The animation of TAS gets a hard time here (and other places, I guess), but for the early 70's TV market, it was pretty standard. At the time, it didn't stand out as "bad". Actually, Filmation had some of the best character renderings and backgrounds in the industry. Agreed, they took a lot of obvious shortcuts, which is a Filmation trait, such as constantly reusing the same angles, and movements, focusing on an ear so a mouth wouldn't need to be synced up, etc. You can pretty much see every drawing of the main cast of the entire series in a single episode. But, as a kid, I barely noticed it. Actually, I did notice it enough to influence the way I drew homemade comics. The same angles and poses.
But look at other Saturday morning shows of the time. They may have been more fully animated, but the images were inconsistent and the movements less fluid.

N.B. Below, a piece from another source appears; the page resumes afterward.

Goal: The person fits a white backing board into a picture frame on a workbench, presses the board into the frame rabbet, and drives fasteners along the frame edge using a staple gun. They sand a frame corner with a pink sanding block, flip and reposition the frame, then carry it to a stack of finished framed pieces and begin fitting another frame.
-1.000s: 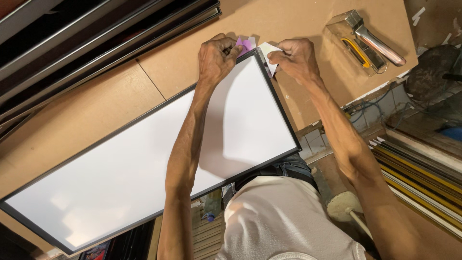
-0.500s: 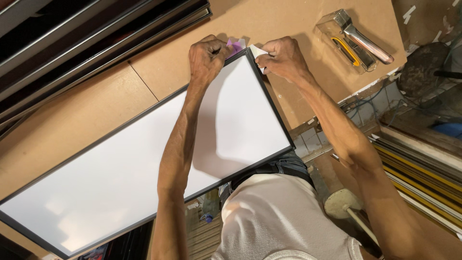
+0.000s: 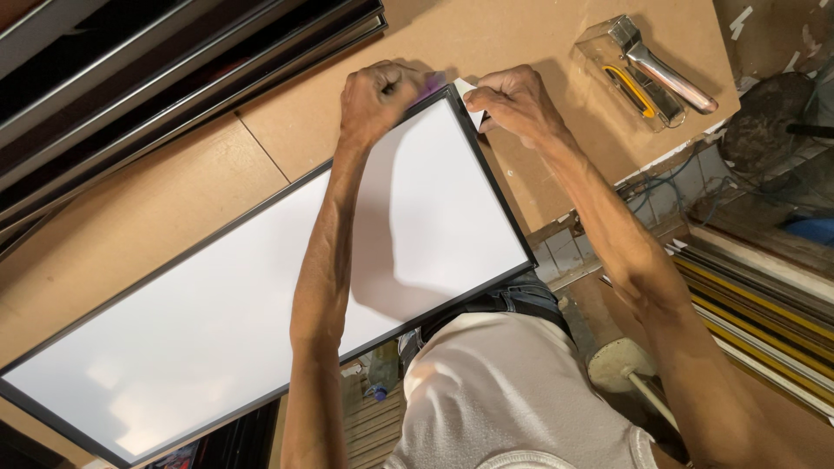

IN later Filmation efforts, every so often - and it was rare - they would use rotoscoping. I don't think it was used on TAS, however. But pop in a DVD of The Superfriends from Hannah Barbera, and see some of the sloppiest animation ever aired. Or think back to what else was on Saturday morning in 1973 & 74: Yogi's Gang, Inch High Private Eye, Emergency Plus Four, Goober and the Ghost Chasers, and so on. None of these had images nearly as nice as Filmation.
What I loved about this period, was that the schedule was filled full of live action TV shows adapted for animation, many with the original cast voices. Trek and Emergency Plus Four were two, as were The Brady Kids, The New Adventures of Gilligan (Gilligan, Brady Kids and Trek - all Filmation), The Partridge Family 2200 AD. Then there were those without original voices, but still based on earlier 60's shows, like Jeannie, My Favorite Martians, and The Addams Family. There was even a pilot for a Lost in Space cartoon, with only Jonathan Harris involved, but it stank on ice. Strangely, aside from that one attempt, the Irwin Allen shows were not mined for animation. Those had evolved (if that's an appropriate word) into live action cartoons and would have been perfect for Saturday morning.
I loved it all, because when I was 6 or 7, the 60's shows were hugely
popular in syndication. Trek was just one that lived beyond reruns, but at the time, nearly everything
fantasy related from the 60's was a huge hit with kids, which spawned these spin-offs. Adults also got into them, if my family was any indication, which was funny considering prime-time television had started to become "relevant" at the turn of the decade. Looks like some of us weren't ready for the change. I'm still not. When I see a listing of the fall line up in 1966, I weep having missed it. No less than eleven prime time fantasy/sci-fi/adventure shows on the air. Some even conflicting with each other - that would have killed me.
Anyway, sorry this fell off topic. Yes, TAS on Blu-Ray would be great, and put all of my original cast Trek in that format. TAS is the lone holdout.